Sud-Kivu: la société civile dénonce la multiplicité de taxes imposées aux armateurs

Un bateau sur le Lac Kivu

Le président de la société civile du Sud-Kivu, Descartes Mponge, dénonce la multiplicité de taxes imposées aux armateurs œuvrant dans sa province. Il l’a déclaré mardi 22 avril au cours d’une rencontre de la société civile consacrée aux conséquences de la grève déclenchée depuis une semaine par les armateurspour protester contre l’institution de la taxe sur embarcation. Descartes Mponge déplore la perception d’une quarantaine de taxes qui, selon lui, sont illégales.

«C’est inconcevable que sur 59 taxes, il y ait 46 qui soient illégales, qui méritent d’être supprimées. Et ça c’est le rapport du ministre national des Transports qui demande qu’on puisse supprimer ces 46 taxes pour rester seulement avec 13», a-t-il déclaré, appelant les autorités provinciales à respecter la loi sur la taxation.

Descartes Mponge a promis de déclencher une action d’envergure pour amener les autorités à résoudre ce problème dans un bref délai.  

«C’est donc pour nous important que nous puissions déclencher des actions citoyennes non violentes pour ramener à la raison les autorités qui persistent dans l’illégalité, qui persistent dans les actes qui mettent en danger la vie de la population.

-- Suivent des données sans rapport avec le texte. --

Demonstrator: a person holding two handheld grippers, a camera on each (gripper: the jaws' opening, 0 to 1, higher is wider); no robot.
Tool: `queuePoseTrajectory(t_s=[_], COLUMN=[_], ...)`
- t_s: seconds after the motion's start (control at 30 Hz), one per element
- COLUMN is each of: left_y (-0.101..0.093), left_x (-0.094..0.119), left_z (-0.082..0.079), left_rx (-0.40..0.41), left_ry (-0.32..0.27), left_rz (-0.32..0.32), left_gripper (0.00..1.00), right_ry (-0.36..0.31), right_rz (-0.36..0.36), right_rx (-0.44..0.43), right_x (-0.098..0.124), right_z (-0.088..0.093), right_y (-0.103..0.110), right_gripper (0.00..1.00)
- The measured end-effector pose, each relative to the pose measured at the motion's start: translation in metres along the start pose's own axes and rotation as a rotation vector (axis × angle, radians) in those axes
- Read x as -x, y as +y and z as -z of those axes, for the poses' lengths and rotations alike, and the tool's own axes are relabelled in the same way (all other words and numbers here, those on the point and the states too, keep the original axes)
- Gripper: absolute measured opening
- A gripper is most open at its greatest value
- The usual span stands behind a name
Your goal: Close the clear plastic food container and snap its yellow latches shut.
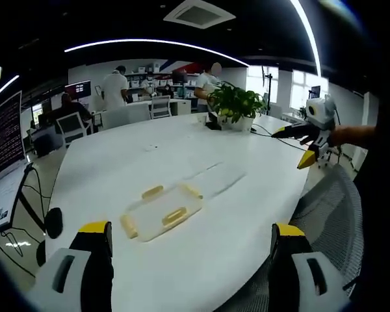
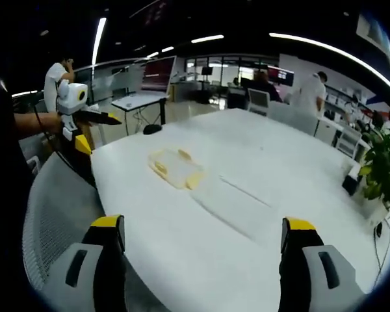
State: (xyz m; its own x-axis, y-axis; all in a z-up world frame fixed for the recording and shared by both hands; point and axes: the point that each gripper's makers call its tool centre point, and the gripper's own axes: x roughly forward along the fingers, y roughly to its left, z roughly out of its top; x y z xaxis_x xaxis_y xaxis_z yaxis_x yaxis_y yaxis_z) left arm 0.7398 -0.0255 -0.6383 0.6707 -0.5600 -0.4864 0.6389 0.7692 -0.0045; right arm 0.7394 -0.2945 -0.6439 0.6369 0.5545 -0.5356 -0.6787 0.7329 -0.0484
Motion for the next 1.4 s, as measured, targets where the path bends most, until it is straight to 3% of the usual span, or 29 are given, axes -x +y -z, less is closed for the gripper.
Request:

Il ne faut pas oublier que le gouvernement congolais a déclaré la province du Sud-Kivu et celle du Nord-Kivu comme des provinces sinistrées», a-t-il soutenu.

Pour lui, les autorités devaient supprimer certaines taxes pour permettre la relance de l’activité économique dans ces deux provinces qui ont connu des conflits armés.

Évoquant la grève des armateurs, le président de la société civile du Sud-Kivu a déploré l’augmentation des prix sur le marché et les difficultés de mobilité entre les provinces du Nord et Sud-Kivu.

Depuis le lundi 14 avril dernier, aucun trafic lacustre n’a assuré entre la capitale provinciale du Nord-Kivu et Bukavu, au Sud-Kivu. Les armateurs sont en grève pour protester contre la nouvelle taxe qui leur est imposée par les autorités provinciales. Ils doivent désormais payer 10 dollars américains par tonne de produits vivriers transportés dans leurs embarcations qui assurent le trafic lacustre entre Goma et Bukavu. Ils refusent de s’en acquitter, expliquant qu’elle ne figure pas dans la nomenclature des taxes auxquels ils sont soumis.